[Dataset extract — start]

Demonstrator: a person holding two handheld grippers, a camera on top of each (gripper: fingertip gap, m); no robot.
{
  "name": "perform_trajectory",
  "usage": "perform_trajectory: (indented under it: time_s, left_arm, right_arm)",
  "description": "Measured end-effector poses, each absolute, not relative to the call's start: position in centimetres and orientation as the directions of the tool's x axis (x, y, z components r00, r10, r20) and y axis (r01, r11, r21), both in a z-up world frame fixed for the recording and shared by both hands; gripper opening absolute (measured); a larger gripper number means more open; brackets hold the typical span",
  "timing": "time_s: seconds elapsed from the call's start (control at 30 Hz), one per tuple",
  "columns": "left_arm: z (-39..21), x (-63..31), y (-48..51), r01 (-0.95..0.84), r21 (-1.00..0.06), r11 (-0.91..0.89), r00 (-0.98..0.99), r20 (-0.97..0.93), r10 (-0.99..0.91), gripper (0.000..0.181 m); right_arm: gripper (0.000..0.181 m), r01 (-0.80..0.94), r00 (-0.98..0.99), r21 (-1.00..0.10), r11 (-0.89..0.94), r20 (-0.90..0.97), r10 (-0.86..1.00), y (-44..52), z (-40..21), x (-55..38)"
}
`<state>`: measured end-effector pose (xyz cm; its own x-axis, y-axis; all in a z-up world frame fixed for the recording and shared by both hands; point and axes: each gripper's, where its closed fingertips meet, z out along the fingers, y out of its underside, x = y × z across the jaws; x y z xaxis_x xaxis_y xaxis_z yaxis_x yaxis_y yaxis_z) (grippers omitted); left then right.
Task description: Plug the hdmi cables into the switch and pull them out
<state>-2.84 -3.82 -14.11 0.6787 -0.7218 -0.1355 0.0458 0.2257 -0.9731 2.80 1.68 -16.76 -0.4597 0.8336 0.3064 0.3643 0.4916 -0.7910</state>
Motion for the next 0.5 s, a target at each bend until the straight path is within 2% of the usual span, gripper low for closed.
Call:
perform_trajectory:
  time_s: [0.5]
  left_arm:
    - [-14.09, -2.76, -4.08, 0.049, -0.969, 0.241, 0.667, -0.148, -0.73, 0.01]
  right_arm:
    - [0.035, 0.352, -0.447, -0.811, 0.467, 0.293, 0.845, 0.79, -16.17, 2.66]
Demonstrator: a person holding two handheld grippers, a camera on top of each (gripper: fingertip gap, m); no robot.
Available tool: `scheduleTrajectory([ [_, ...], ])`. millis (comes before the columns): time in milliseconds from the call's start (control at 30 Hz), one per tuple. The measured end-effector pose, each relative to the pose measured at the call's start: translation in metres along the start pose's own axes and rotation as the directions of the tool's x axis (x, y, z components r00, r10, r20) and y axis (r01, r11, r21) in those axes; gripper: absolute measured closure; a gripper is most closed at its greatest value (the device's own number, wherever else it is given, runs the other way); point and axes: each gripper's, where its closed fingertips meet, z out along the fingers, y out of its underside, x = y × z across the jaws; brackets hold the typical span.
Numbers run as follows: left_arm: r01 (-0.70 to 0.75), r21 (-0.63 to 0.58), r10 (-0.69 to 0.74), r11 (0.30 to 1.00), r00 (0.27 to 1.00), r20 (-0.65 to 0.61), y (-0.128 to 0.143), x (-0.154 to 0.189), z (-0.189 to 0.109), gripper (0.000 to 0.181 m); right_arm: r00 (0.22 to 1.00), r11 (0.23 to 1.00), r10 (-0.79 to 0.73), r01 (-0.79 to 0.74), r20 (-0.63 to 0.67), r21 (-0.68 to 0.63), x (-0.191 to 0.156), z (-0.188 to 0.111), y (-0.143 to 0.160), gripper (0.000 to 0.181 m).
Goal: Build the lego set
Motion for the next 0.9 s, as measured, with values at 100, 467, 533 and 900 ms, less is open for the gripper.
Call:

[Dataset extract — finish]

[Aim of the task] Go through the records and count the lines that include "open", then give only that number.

[Result for this task] 2